— Я ценю нашу детскую дружбу, Эдди, но неужели ты считаешь, что она позволяет тебе являться в мой кабинет без вызова, по собственному желанию? У тебя есть определенный статус, но не забывай, что президент
Итак, попытка не удалась. Эдди Уиллерс привычно, даже как-то равнодушно посмотрел на него и спросил:
— Так, значит, ты не собираешься что-либо делать с линией Рио-Норте?
— Я этого не говорил. Я этого совсем не говорил. — Таггерт уставился на карту, на красную полоску к югу от Эль-Пасо. — Как только заработают рудники Сан-Себастьян, и начнет окупаться наша мексиканская ветка…
— Давай не будем об этом, Джим.
Таггерт резко повернулся, удивленный неожиданно жестким тоном Эдди:
— В чем дело?
— Ты знаешь.
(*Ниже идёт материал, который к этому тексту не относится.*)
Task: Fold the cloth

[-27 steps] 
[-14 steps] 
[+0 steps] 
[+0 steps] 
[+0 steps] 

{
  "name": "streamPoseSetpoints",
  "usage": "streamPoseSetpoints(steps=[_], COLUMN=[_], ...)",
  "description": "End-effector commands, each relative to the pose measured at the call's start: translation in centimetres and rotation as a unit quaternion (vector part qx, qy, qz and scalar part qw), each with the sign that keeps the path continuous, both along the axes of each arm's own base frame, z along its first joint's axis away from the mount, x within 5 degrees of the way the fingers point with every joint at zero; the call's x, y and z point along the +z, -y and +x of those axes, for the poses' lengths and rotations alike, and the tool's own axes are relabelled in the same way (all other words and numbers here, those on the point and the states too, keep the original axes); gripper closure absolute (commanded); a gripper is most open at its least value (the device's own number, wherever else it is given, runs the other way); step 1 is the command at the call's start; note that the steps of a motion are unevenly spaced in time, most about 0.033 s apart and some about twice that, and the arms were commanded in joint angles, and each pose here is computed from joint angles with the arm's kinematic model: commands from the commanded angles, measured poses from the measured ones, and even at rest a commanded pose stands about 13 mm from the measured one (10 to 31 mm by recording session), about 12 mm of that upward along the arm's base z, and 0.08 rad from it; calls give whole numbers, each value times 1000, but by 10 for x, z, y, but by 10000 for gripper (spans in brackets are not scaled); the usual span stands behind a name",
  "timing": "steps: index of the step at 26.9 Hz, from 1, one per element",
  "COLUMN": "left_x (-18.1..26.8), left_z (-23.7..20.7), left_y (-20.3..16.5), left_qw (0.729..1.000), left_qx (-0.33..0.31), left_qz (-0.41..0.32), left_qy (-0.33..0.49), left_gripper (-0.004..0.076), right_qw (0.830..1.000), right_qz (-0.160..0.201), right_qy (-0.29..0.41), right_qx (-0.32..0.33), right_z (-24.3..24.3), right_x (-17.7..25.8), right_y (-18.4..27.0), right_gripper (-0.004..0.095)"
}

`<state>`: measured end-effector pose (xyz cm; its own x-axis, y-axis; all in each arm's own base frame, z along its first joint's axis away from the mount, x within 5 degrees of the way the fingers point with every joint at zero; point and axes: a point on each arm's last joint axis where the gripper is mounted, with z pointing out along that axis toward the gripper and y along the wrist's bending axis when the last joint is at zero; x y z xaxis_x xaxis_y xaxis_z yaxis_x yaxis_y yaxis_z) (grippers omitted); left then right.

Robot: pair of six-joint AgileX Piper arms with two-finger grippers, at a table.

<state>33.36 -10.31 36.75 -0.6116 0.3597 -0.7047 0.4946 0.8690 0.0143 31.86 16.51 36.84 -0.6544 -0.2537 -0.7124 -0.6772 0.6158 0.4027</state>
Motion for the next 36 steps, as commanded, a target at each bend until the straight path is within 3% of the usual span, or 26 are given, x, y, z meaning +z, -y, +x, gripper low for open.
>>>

Твоя сестра сказала…
— К черту мою сестру! — воскликнул Джеймс Таггерт.
Эдди Уиллерс не шевельнулся. И не ответил. Он стоял и глядел прямо перед собой, не видя никого в этом кабинете, не замечая более Джеймса Таггерта.
Спустя мгновение он поклонился и вышел.
В приемной персонал Джеймса Таггерта уже выключал лампы, собираясь отправляться по домам после завершения рабочего дня. Только Поп Харпер, старший клерк, еще сидел за столом, вертя рычажки полуразобранной пишущей машинки. По общему мнению сотрудников компании, Поп Харпер родился в этом уголке кабинета, за этим самым столом, и не намеревается покидать его. Он был главным клерком еще у отца Джеймса Таггерта.
Поп Харпер поднял глаза от машинки и посмотрел на Эдди Уиллерса, вышедшего из кабинета президента. Мудрый и неторопливый взгляд как бы намекал на то, что ему известно о том, что визит Эдди в эту часть здания означал неприятности на одной из веток, как и о том, что визит сей оказался бесплодным. Но мутным глазам Попа Харпера все вышеперечисленное было совершенно безразлично. То же самое полное цинизма безразличие Эдди Уиллерс видел и в глазах подонка на уличном перекрестке.
— А скажи-ка, Эдди, где сейчас можно купить нижнюю шерстяную рубашку? — спросил Поп. — Обыскал весь город, но нигде не нашел.
— Не знаю, — произнес Эдди, останавливаясь. — Но почему вы
— А я у всех спрашиваю. Может, хоть кто-то скажет.
Эдди с беспокойством поглядел на ничего не выражавшее морщинистое лицо под шапкой седых волос.
— Холодно в этой лавочке, — проговорил Поп Харпер. — А зимой будет еще холоднее.
— Что вы делаете? — спросил Эдди, указывая на детали пишущей машинки.
— Проклятая штуковина снова сломалась. Посылать в ремонт бесполезно, в прошлый раз провозились три месяца. Вот я и решил починить ее сам. Ненадолго, конечно…
Рука его легла на клавиши.
— Пора тебе на свалку, старина. Твои дни сочтены.
Эдди вздрогнул. Именно эту фразу он пытался вспомнить:
— Бесполезно, Эдди, — произнес Поп Харпер.
— Что бесполезно?
— Все. Все, что угодно.
— О чем ты, Поп?
— Я не собираюсь подавать заявку на приобретение новой пишущей машинки. Новые штампуют из жести. И когда сдохнут старые, придет конец машинописи. Сегодня в подземке была авария, тормоза не сработали. Ступай-ка ты домой, Эдди, включи радио и послушай хороший танцевальный оркестр. А о делах забудь, парень. Беда твоя в том, что у тебя никогда не было хобби. У меня дома кто-то опять украл с лестницы все лампочки. И грудь болит. Сегодня утром не смог купить капель от кашля: аптека у нас на углу разорилась на прошлой неделе. И железнодорожная компания
Она сидела возле окна поезда, откинув голову назад, выставив ногу к свободному сидению перед собой. Скорость движения заставляла подрагивать оконную раму, за которой висела пустая темнота, и лишь точки света время от времени прочерчивали по стеклу яркие полоски.